DIRECTIONS: Every line of the material is to be given again exactly.

════════════════════

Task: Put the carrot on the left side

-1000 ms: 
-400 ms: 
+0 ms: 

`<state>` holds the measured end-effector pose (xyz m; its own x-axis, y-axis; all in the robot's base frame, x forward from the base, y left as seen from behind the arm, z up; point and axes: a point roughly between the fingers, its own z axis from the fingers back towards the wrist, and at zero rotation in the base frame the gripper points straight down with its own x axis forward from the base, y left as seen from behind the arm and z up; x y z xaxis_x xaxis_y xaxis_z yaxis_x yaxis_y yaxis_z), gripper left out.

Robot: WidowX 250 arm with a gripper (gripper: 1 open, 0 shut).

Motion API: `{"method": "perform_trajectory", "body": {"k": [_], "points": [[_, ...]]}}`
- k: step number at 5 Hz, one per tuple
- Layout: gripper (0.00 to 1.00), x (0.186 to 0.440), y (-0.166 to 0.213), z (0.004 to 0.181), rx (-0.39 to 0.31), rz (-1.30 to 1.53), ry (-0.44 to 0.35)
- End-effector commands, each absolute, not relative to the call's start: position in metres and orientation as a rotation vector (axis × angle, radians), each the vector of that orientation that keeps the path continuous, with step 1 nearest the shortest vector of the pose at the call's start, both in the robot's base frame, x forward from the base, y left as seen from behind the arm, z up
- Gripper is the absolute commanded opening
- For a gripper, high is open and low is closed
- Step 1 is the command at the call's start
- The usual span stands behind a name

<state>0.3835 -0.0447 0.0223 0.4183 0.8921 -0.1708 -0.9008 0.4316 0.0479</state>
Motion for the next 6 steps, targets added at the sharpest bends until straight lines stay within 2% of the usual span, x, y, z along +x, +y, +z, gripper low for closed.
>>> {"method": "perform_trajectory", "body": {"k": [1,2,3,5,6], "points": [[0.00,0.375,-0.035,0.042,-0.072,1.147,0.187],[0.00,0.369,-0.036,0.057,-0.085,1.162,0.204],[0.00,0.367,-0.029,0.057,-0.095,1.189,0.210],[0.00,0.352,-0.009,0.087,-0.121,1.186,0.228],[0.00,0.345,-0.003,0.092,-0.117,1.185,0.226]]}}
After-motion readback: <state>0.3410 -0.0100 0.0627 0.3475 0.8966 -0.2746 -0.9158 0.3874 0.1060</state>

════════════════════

REPLY TO THE TASK:
Task: Put the carrot on the left side

-1000 ms: 
-400 ms: 
+0 ms: 

`<state>` holds the measured end-effector pose (xyz m; its own x-axis, y-axis; all in the robot's base frame, x forward from the base, y left as seen from behind the arm, z up; point and axes: a point roughly between the fingers, its own z axis from the fingers back towards the wrist, and at zero rotation in the base frame the gripper points straight down with its own x axis forward from the base, y left as seen from behind the arm and z up; x y z xaxis_x xaxis_y xaxis_z yaxis_x yaxis_y yaxis_z), gripper left out.

Robot: WidowX 250 arm with a gripper (gripper: 1 open, 0 shut).

Motion API: `{"method": "perform_trajectory", "body": {"k": [_], "points": [[_, ...]]}}`
- k: step number at 5 Hz, one per tuple
- Layout: gripper (0.00 to 1.00), x (0.186 to 0.440), y (-0.166 to 0.213), z (0.004 to 0.181), rx (-0.39 to 0.31), rz (-1.30 to 1.53), ry (-0.44 to 0.35)
- End-effector commands, each absolute, not relative to the call's start: position in metres and orientation as a rotation vector (axis × angle, radians), each the vector of that orientation that keeps the path continuous, with step 1 nearest the shortest vector of the pose at the call's start, both in the robot's base frame, x forward from the base, y left as seen from behind the arm, z up
- Gripper is the absolute commanded opening
- For a gripper, high is open and low is closed
- Step 1 is the command at the call's start
- The usual span stands behind a name

<state>0.3835 -0.0447 0.0223 0.4183 0.8921 -0.1708 -0.9008 0.4316 0.0479</state>
Motion for the next 6 steps, targets added at the sharpest bends until straight lines stay within 2% of the usual span, x, y, z along +x, +y, +z, gripper low for closed.
>>> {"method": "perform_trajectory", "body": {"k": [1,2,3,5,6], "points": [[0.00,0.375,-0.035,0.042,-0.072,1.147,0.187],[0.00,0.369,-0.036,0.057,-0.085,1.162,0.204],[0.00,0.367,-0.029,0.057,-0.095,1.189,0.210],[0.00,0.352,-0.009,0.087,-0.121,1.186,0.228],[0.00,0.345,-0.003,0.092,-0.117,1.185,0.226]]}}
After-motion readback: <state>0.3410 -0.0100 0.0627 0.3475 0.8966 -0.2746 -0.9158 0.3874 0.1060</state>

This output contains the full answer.